陈瑾和王思诚骑在马上,跟着队伍出了大营。
秋日的清晨,薄雾笼罩着田野,远处的磨盘山若隐若现。
马蹄声在晨风中回荡。
官道两旁的稻子已经收割完毕,只剩下短短的稻茬,整齐地排列着,像大地的棋盘。
傍晚,队伍开到了罗江白马关附近。
刘显下令扎营,埋锅造饭。
兵士们搭起帐篷,炊烟袅袅升起,在暮色中飘散。
陈瑾和王思诚坐在营火旁,吃着一碗热腾腾的粥,就着咸菜和干饼。
“姐夫,你说赵家会反抗吗?”陈瑾问。
王思诚想了想,道:“区区四五百私兵,乌合之众。刘总兵带的四百官兵,可是跟他在东南杀过倭寇的老卒,以一敌十根本不在话下。赵家若敢反抗,便是自寻死路。”
陈瑾点点头,不再多问。
……
……
次日拂晓,队伍继续北上。
辰时三刻,绵州城的轮廓出现在视野中。
刘显一声令下,四百精兵分成四路,一路守住北门,一路守住南门,另两路则冲向赵家老宅和几处外宅。
王思诚带着六个锦衣卫校尉,一马当先,直奔赵家老宅。
陈瑾紧跟在王思诚身后,心跳得很快。
他知道,这一次不比上次偷偷摸摸地查案,而是堂堂正正地缉拿嫌犯归案。赵家在绵州的势力再大,也大不过朝廷的兵马。

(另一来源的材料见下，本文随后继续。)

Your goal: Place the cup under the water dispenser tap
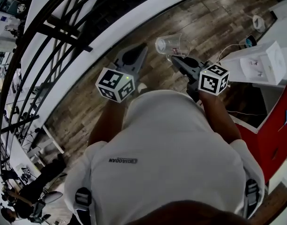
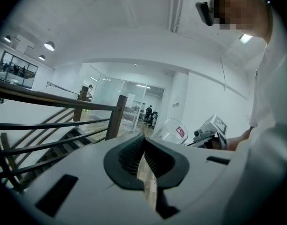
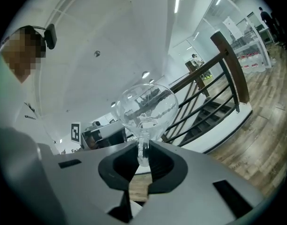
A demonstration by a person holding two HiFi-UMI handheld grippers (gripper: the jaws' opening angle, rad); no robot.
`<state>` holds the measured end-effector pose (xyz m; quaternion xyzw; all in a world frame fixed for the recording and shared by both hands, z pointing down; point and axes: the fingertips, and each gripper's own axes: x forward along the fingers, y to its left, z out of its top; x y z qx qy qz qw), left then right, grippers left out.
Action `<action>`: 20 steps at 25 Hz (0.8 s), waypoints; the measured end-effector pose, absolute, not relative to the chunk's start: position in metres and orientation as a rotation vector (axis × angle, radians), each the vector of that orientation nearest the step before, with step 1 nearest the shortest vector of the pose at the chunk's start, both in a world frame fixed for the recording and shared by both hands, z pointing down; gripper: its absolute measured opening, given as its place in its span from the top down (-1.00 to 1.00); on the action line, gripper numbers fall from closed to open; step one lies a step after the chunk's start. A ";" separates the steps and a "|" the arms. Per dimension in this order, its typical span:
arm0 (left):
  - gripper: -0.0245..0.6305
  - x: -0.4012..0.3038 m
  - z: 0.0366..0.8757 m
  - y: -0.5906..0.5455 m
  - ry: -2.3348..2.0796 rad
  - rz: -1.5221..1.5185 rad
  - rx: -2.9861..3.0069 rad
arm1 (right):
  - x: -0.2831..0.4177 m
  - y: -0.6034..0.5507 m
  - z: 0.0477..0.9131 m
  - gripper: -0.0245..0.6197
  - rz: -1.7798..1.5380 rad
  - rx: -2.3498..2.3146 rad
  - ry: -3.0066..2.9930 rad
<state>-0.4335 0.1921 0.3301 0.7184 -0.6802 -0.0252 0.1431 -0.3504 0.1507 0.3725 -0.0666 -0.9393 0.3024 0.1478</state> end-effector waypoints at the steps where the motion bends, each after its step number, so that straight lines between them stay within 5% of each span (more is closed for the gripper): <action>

赵家老宅的大门被撞开时,赵氏现任族长赵永昌正在堂屋里吃早饭。听到动静,他猛地站起身,脸色煞白。
几十个家丁从后院冲了出来,手里拿着棍棒,却不敢上前……锦衣卫的飞鱼服和绣春刀,是他们从未见过的。
“赵永昌,你涉嫌贩卖私盐、行贿、豢养私兵,本官奉朝廷之命,拿你归案。”王思诚从腰间取出令牌,声音冰冷。
作为赵弘的大伯,自弟弟赵锦于隆庆二年押运私盐死于金堂赵家渡,赵永昌就被侄儿赵弘请来打理家族事务,熟悉赵家各种灰色产业链条,手头沾染的人命不知凡几,早就有出事的心理准备。
此时的赵永昌,嘴唇哆嗦着,想说什么,却一个字都说不出来。